Wednesday, November 26, 2008

Jury awards $8 million in inadequate security case

While visiting my 82-year-old father-in-law in Miami, I saw a news clip about an $8 million settlement for what the teams team at Channel 7 termed security negligence. As someone who has spent a lot of time working for security firms, I find that term of interest. A quick search for the term brought me four or five sponsored searches from law firms that specialize in this form of litigation. All of them were based in Florida.

But back to the facts of the case. According to today's Miami Herald, Starsky Garcia, a 27-year-old man was shot to death in the parking lot of a North Miami Beach apartment complex almost two years ago.

The Miami newspaper noted that during a four-year period when Garcia was murdered by an unknown gunman, police recorded 24 burglaries, nine assaults, three shootings and two robberies at the apartment complex. According to the newspaper, the apartment management company responded to the growth in crime by not fixing a fallen fence or a broken security gate. Nor, did the firm add a security firm or security cameras, the Herald reported.

According to Douglas McCarron, the attorney who represented Garcia's family in the civil law suit, the owners "stuck their head in the sand and basically told residents they're on their own.''

Will this $8 million settlement motivate other apartment firms to upgrade their security? Sadly, it won't motive owners of companies like this one. The only solution is for a judge to require the ownership group to spend three months living fulltime in the complex in addition to their financial penalty.

However, this settlement could be the impetus for other businesses to consider an upgrade in their security system. While it wasn't apparent from the Herald article, who is going to pay Garcia's family for his death, I would suspect that there was an insurance company who will pay for this loss.

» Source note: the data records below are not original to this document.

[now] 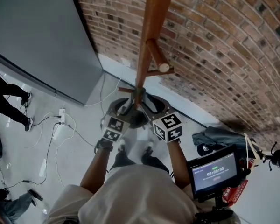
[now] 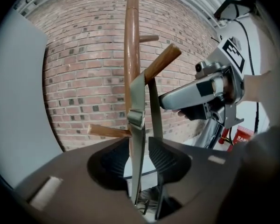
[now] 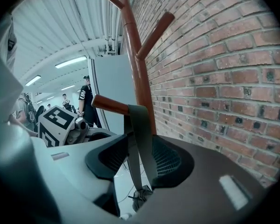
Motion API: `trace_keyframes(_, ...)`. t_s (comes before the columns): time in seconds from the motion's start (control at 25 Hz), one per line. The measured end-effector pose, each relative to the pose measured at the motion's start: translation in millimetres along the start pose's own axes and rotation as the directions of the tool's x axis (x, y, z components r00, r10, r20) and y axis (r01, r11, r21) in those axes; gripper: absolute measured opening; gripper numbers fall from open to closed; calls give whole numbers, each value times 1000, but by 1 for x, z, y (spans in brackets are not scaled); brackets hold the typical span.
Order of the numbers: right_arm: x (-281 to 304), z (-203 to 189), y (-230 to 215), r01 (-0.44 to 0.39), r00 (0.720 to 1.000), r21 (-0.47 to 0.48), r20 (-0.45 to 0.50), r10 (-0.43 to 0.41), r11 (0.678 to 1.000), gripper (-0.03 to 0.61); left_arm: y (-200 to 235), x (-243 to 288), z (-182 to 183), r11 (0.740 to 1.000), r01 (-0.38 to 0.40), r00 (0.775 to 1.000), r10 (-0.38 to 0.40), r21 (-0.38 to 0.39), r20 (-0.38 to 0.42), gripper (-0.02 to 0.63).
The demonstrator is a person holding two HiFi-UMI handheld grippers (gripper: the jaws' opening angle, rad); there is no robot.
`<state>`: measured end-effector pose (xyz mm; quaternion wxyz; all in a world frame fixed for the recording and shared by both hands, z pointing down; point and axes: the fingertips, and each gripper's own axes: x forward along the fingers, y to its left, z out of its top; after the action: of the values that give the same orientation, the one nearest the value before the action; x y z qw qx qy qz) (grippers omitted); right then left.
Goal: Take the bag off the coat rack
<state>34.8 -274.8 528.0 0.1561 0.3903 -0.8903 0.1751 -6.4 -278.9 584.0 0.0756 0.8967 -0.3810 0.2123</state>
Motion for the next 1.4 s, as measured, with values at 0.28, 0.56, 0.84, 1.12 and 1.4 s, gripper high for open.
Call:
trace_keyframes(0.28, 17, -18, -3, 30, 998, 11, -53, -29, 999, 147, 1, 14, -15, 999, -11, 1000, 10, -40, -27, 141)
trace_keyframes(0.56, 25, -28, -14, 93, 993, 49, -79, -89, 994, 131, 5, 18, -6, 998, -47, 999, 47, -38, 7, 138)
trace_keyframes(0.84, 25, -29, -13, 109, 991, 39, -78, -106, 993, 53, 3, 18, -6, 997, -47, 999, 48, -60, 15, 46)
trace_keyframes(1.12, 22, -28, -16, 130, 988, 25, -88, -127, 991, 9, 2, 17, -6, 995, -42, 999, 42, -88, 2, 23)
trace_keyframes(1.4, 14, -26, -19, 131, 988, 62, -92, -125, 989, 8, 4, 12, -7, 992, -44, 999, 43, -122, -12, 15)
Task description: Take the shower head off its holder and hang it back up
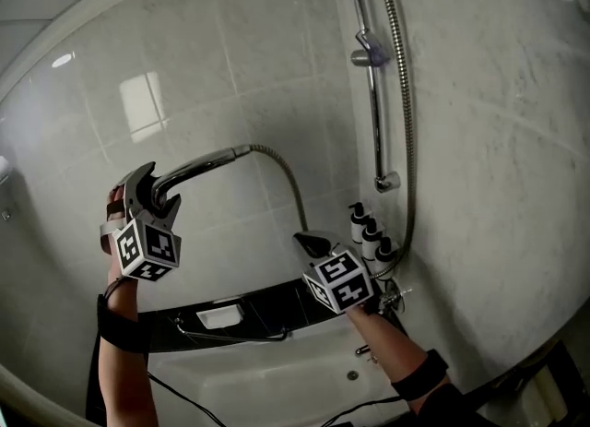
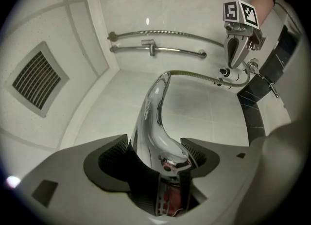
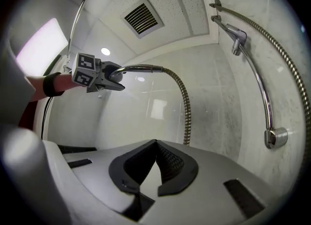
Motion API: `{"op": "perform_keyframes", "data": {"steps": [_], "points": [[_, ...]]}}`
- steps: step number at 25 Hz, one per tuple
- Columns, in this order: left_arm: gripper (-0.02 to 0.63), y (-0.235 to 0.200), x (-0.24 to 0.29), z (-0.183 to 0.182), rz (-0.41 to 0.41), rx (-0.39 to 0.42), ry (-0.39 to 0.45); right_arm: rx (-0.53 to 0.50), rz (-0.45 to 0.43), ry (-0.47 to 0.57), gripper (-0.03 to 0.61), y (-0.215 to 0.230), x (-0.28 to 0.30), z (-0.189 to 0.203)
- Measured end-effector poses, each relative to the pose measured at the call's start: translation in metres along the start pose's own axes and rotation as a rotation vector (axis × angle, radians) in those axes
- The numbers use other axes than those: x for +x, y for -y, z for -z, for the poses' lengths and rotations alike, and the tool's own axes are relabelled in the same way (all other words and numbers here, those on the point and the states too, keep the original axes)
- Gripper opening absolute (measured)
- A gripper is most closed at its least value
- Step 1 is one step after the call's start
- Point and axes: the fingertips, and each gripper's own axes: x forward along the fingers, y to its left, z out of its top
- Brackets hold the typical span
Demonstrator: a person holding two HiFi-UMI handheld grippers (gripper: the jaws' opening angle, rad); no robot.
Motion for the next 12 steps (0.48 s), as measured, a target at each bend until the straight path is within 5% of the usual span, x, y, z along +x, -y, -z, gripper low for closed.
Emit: {"op": "perform_keyframes", "data": {"steps": [8, 12], "points": [[0.337, -0.054, 0.04, -0.058, -0.023, 0.076, 0.045, -0.03, 0.045, 0.042, 0.008, 0.041, -0.014, -0.04], [0.337, -0.073, 0.059, -0.08, 0.029, 0.131, 0.056, -0.041, 0.069, 0.059, 0.008, 0.057, -0.02, -0.055]]}}
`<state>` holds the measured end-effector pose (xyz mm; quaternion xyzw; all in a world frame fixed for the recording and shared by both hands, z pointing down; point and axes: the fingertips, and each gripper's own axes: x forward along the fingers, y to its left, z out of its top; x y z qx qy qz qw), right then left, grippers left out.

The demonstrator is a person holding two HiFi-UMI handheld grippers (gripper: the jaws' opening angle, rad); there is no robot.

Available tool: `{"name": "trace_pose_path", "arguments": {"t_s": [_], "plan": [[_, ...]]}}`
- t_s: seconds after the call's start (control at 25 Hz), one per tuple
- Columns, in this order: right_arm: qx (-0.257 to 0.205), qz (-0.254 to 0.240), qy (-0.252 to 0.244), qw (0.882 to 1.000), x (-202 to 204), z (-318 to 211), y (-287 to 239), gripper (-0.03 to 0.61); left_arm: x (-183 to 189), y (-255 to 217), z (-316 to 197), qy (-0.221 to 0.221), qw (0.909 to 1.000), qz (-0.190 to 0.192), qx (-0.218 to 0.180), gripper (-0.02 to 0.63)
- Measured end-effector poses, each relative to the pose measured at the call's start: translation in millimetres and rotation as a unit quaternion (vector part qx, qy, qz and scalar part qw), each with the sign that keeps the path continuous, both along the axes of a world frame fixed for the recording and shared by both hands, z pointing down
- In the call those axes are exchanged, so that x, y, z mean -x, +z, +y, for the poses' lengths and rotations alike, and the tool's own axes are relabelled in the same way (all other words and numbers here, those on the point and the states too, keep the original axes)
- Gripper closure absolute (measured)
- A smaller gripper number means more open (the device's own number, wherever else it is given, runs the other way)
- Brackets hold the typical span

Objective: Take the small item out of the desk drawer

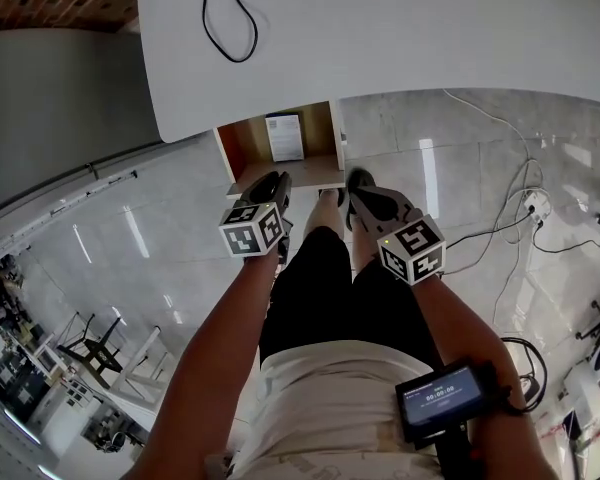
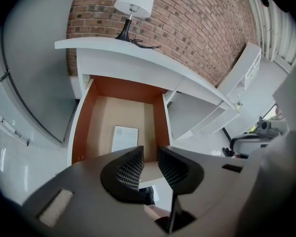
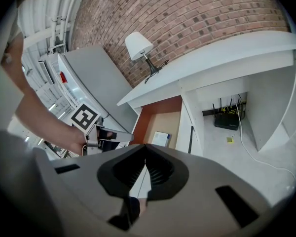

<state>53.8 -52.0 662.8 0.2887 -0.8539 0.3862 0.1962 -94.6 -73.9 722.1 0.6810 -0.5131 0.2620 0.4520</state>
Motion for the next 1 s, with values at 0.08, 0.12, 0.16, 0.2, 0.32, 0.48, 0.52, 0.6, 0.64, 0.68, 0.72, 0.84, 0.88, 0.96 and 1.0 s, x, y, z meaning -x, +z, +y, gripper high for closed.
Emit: {"name": "trace_pose_path", "arguments": {"t_s": [0.08,0.12,0.16,0.2,0.32,0.48,0.52,0.6,0.64,0.68,0.72,0.84,0.88,0.96,1.0], "plan": [[0.003,0.000,0.004,1.000,-2.2,1.5,3.2,0.572,-1.3,5.7,-6.6,0.003,1.0000,-0.003,0.002,0.507],[0.003,0.000,0.005,1.000,-2.6,1.7,4.6,0.572,-2.0,8.3,-10.1,0.003,1.0000,-0.003,0.003,0.496],[0.004,-0.001,0.006,1.000,-2.6,1.6,6.0,0.572,-2.5,10.8,-13.5,0.002,1.0000,-0.003,0.004,0.484],[0.004,-0.002,0.007,1.000,-2.4,1.3,7.6,0.572,-2.9,13.6,-16.6,0.000,1.0000,-0.002,0.006,0.473],[0.006,-0.004,0.011,1.000,-1.5,0.5,13.9,0.572,-2.3,25.0,-21.4,-0.010,0.9999,-0.004,0.013,0.403],[0.010,-0.009,0.023,1.000,-4.0,-0.6,21.1,0.572,3.1,39.9,-23.3,-0.014,0.9994,-0.026,0.019,0.300],[0.011,-0.009,0.026,1.000,-5.6,-0.8,24.7,0.572,5.2,44.6,-24.4,-0.015,0.9992,-0.033,0.018,0.281],[0.014,-0.009,0.032,0.999,-9.1,-0.2,33.2,0.572,9.9,54.4,-27.5,-0.015,0.9986,-0.047,0.018,0.260],[0.016,-0.008,0.035,0.999,-11.1,0.3,36.6,0.572,12.4,58.1,-29.7,-0.015,0.9983,-0.054,0.017,0.250],[0.018,-0.007,0.038,0.999,-13.1,0.8,38.8,0.572,14.4,60.8,-32.4,-0.016,0.9980,-0.059,0.018,0.243],[0.019,-0.006,0.041,0.999,-15.3,1.2,40.0,0.572,15.6,62.6,-35.5,-0.017,0.9978,-0.062,0.018,0.235],[0.023,-0.004,0.049,0.999,-21.5,2.9,42.5,0.572,14.3,65.4,-45.7,-0.015,0.9979,-0.060,0.019,0.233],[0.025,-0.004,0.052,0.998,-23.1,3.3,43.9,0.572,13.2,66.8,-49.2,-0.012,0.9979,-0.060,0.019,0.233],[0.027,-0.003,0.056,0.998,-25.9,4.0,46.8,0.572,10.6,70.4,-56.0,-0.003,0.9979,-0.062,0.020,0.233],[0.028,-0.003,0.058,0.998,-27.1,4.2,47.9,0.572,9.3,72.5,-59.1,0.001,0.9978,-0.062,0.022,0.233]]}}
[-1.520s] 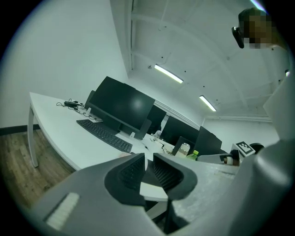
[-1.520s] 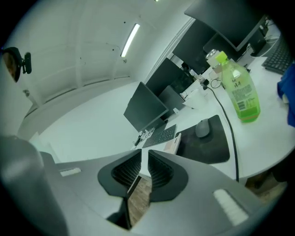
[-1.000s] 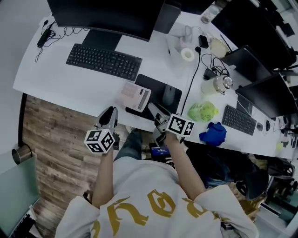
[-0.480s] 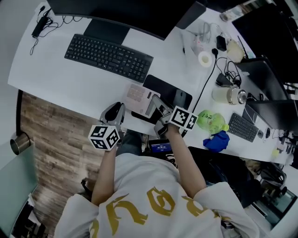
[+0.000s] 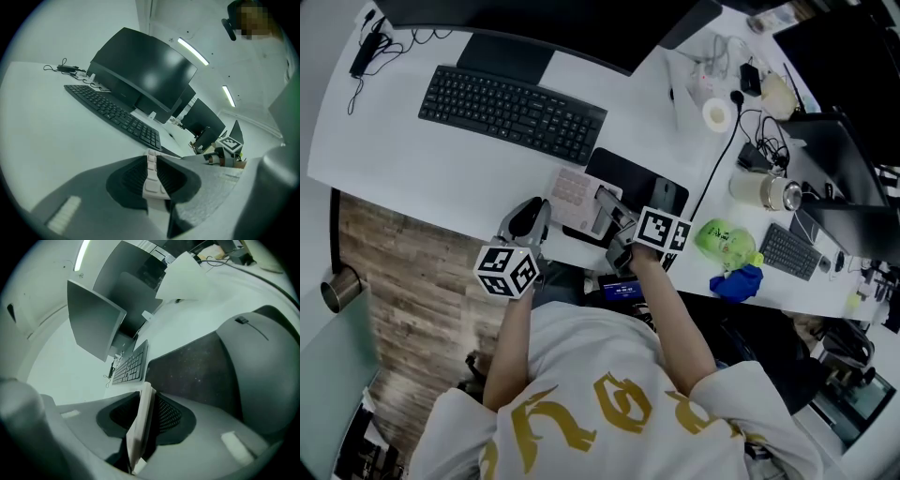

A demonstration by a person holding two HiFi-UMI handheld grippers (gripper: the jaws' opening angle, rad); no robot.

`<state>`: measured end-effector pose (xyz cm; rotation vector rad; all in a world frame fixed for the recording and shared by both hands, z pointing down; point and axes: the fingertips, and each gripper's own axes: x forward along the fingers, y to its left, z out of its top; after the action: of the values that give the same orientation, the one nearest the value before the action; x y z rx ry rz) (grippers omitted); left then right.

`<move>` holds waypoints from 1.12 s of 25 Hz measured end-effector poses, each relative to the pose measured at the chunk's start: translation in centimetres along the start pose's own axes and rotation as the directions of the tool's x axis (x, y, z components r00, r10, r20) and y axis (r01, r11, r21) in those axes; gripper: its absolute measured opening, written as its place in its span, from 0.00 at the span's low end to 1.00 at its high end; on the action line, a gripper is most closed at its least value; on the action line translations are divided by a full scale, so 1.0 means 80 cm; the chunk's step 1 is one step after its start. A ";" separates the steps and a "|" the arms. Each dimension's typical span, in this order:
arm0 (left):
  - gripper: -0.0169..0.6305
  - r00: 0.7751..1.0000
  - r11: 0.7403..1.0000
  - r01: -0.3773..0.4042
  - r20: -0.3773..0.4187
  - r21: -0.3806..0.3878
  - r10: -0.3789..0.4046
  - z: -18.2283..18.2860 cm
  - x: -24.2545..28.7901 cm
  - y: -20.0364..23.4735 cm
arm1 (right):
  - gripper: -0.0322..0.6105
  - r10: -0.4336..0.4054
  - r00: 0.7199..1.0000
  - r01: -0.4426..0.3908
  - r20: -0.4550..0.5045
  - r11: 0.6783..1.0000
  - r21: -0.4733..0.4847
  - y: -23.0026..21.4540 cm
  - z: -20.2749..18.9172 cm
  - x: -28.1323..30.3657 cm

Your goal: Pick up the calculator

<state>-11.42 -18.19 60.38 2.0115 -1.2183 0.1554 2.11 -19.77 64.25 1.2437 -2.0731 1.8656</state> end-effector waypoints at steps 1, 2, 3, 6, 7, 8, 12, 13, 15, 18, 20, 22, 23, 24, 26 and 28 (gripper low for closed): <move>0.12 1.000 1.000 0.000 -0.001 -0.004 0.000 0.001 0.001 0.001 | 0.26 0.006 1.000 -0.006 -0.005 1.000 0.009 0.000 0.000 0.000; 0.12 1.000 1.000 0.001 0.000 -0.007 -0.001 0.002 0.002 0.001 | 0.26 0.012 1.000 -0.012 -0.009 1.000 0.019 0.000 0.001 0.001; 0.12 1.000 1.000 0.002 0.002 -0.010 -0.001 0.003 0.003 0.001 | 0.25 0.017 1.000 -0.017 -0.013 0.999 0.030 0.000 0.001 0.002; 0.12 1.000 1.000 0.008 0.014 -0.020 -0.008 0.006 0.009 -0.003 | 0.24 0.035 0.999 -0.033 -0.021 0.997 0.063 -0.001 0.000 0.002; 0.12 1.000 1.000 0.011 0.019 -0.024 -0.011 0.008 0.012 -0.004 | 0.24 0.045 0.999 -0.043 -0.022 0.996 0.079 -0.001 0.001 0.002; 0.12 1.000 1.000 0.015 0.025 -0.024 -0.015 0.011 0.014 -0.005 | 0.24 0.057 0.998 -0.055 -0.020 0.994 0.094 0.000 0.003 0.002; 0.12 0.998 0.999 0.028 0.061 -0.034 -0.026 0.026 0.013 -0.017 | 0.23 0.086 0.996 -0.085 -0.006 0.993 0.087 0.010 0.008 -0.011; 0.12 0.997 0.999 0.031 0.074 -0.036 -0.028 0.030 0.010 -0.022 | 0.23 0.091 0.996 -0.090 -0.001 0.992 0.085 0.012 0.010 -0.016; 0.12 0.995 0.999 0.031 0.093 -0.025 -0.029 0.035 0.003 -0.032 | 0.23 0.112 0.994 -0.113 0.019 0.988 0.101 0.015 0.012 -0.027; 0.12 0.994 1.000 0.020 0.110 -0.002 -0.019 0.039 -0.008 -0.041 | 0.23 0.149 0.987 -0.155 0.058 0.980 0.125 0.025 0.016 -0.040; 0.12 0.993 1.000 0.016 0.118 0.013 -0.017 0.041 -0.016 -0.049 | 0.23 0.161 0.984 -0.171 0.078 0.976 0.137 0.030 0.016 -0.051; 0.12 0.991 0.999 0.014 0.129 0.033 -0.018 0.045 -0.024 -0.059 | 0.23 0.171 0.980 -0.185 0.101 0.970 0.160 0.034 0.016 -0.062; 0.12 0.990 0.999 0.013 0.137 0.041 -0.018 0.047 -0.028 -0.063 | 0.23 0.178 0.978 -0.196 0.113 0.966 0.172 0.037 0.017 -0.067; 0.12 0.989 0.999 0.012 0.145 0.048 -0.018 0.050 -0.032 -0.066 | 0.23 0.187 0.975 -0.207 0.123 0.962 0.178 0.041 0.017 -0.073; 0.12 0.987 0.998 0.009 0.159 0.063 -0.019 0.055 -0.040 -0.073 | 0.23 0.199 0.970 -0.223 0.142 0.959 0.177 0.049 0.017 -0.083; 0.12 0.985 0.997 0.007 0.174 0.078 -0.021 0.060 -0.048 -0.081 | 0.23 0.205 0.966 -0.230 0.156 0.959 0.168 0.055 0.016 -0.095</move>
<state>-9.55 -17.05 51.71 2.1369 -1.3238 0.0196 5.06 -17.44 56.18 1.2605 -2.2325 2.1695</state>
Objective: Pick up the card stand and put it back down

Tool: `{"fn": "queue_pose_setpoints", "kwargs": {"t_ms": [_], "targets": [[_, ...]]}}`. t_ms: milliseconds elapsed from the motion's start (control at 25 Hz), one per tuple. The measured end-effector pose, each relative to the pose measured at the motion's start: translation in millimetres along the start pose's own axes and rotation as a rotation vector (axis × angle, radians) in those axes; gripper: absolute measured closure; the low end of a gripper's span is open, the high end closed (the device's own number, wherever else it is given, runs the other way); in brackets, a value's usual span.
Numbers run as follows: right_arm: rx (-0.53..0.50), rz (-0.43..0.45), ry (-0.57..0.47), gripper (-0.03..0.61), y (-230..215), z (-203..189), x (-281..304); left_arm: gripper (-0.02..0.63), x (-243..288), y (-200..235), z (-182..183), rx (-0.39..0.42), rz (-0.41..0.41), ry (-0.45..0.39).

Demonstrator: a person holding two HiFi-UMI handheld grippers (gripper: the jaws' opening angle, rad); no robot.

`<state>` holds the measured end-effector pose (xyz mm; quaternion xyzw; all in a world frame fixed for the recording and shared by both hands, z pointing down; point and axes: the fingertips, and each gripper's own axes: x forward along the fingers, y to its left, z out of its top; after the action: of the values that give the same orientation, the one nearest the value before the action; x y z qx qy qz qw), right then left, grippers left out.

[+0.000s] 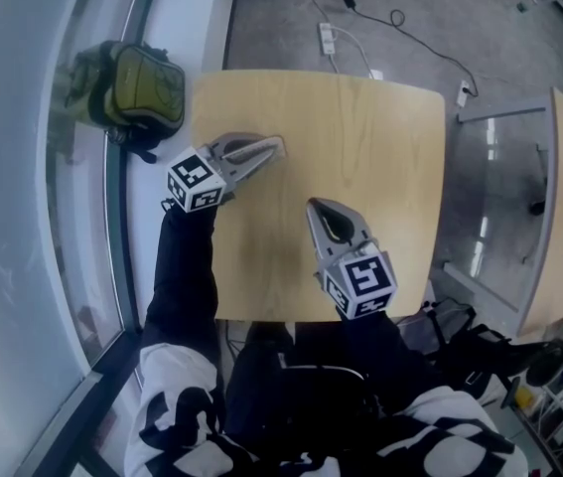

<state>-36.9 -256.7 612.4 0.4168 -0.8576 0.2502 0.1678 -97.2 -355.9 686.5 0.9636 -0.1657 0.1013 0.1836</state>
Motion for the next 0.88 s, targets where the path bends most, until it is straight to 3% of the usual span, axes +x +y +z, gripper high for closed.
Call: {"fn": "queue_pose_setpoints", "kwargs": {"t_ms": [320,520,640,880], "targets": [[-0.001,-0.017,-0.039,0.557,5.1,16.3,-10.9,0.592,15.7,-25.4,4.2,-0.053,-0.065,0.017],[-0.001,-0.049,-0.115,0.557,5.9,46.5,-29.6,0.593,9.7,-50.8,40.1,-0.048,-0.064,-0.014],[-0.01,-0.057,-0.162,0.557,13.9,60.4,-42.4,0.594,1.9,-67.4,62.0,-0.009,-0.036,0.003],[-0.022,-0.07,-0.222,0.557,36.7,76.8,-74.9,0.593,-23.2,-98.1,101.5,0.019,0.104,0.004]]}}
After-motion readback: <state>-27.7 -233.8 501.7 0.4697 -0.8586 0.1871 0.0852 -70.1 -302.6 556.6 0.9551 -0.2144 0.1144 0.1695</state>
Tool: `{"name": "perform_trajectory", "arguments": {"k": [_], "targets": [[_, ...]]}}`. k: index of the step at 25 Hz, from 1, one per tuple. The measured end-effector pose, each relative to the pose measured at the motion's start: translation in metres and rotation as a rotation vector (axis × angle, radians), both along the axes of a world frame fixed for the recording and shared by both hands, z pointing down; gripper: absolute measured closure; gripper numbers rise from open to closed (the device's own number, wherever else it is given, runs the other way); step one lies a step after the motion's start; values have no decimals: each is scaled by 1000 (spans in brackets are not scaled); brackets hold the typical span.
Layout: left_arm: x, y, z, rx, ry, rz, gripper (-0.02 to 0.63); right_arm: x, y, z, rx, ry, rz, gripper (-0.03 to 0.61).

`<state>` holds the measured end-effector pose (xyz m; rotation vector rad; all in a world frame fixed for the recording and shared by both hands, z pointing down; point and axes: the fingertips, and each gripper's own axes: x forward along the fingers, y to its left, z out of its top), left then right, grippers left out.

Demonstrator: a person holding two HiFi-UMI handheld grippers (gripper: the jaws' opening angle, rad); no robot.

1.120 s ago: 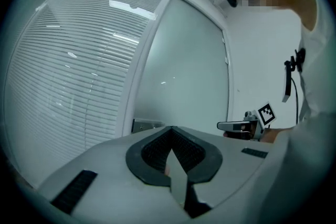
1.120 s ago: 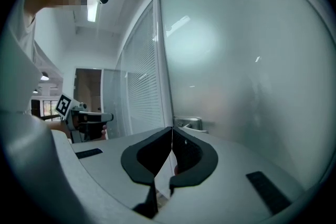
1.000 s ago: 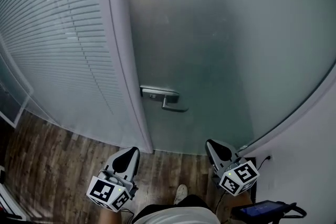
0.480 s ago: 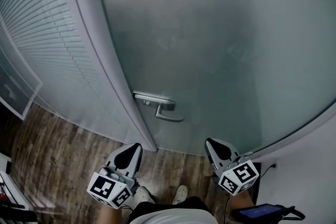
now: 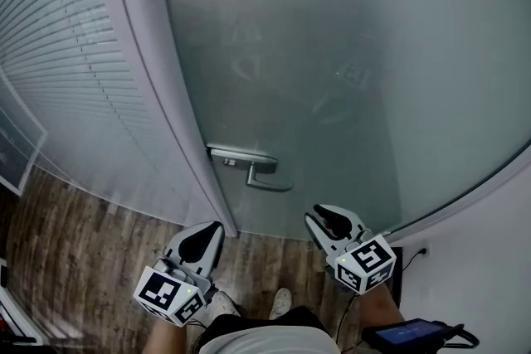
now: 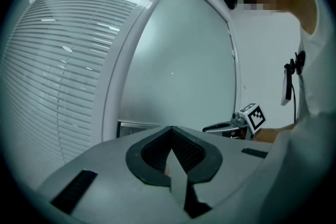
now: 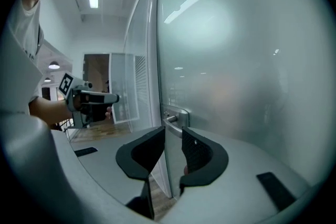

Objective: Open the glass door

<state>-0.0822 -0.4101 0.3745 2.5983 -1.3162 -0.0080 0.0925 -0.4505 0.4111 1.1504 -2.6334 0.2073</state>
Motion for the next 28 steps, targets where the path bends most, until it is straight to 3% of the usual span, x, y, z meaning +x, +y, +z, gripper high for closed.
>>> {"name": "perform_trajectory", "arguments": {"k": [6,14,19,21,28], "targets": [[-16,-1,20,-22,-3,13,614,-25,-36,36,1,198,-44,414],[-33,-5,38,-46,-3,-9,614,-33,-78,79,1,418,-105,410],[-36,-5,40,-45,1,-14,614,-37,-80,90,-19,417,-109,413],[-36,-3,39,-44,1,-15,614,-36,-81,89,-20,399,-89,454],[-40,0,36,-40,1,-24,614,-36,-77,91,-28,363,-66,457]]}}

Security integrators, by convincing their apartment and multi-use customers, to upgrade their systems could help prevent future lawsuits. And in turn, having a more advanced security system could eventually lead to lower insurance premiums, especially if the property's staff is well trained on the equipment.


Sam said...

Good find, Matt. I think most residential and commercial integrators include the insurance benefit in their standard sales pitch, but having real-world ammunition like this for the power point can never hurt.

jaded said...

Additionally having a better security system for residential and commercial tenants could allow the owners to increase rents. Although locally rents are increasing due to the housing market declines!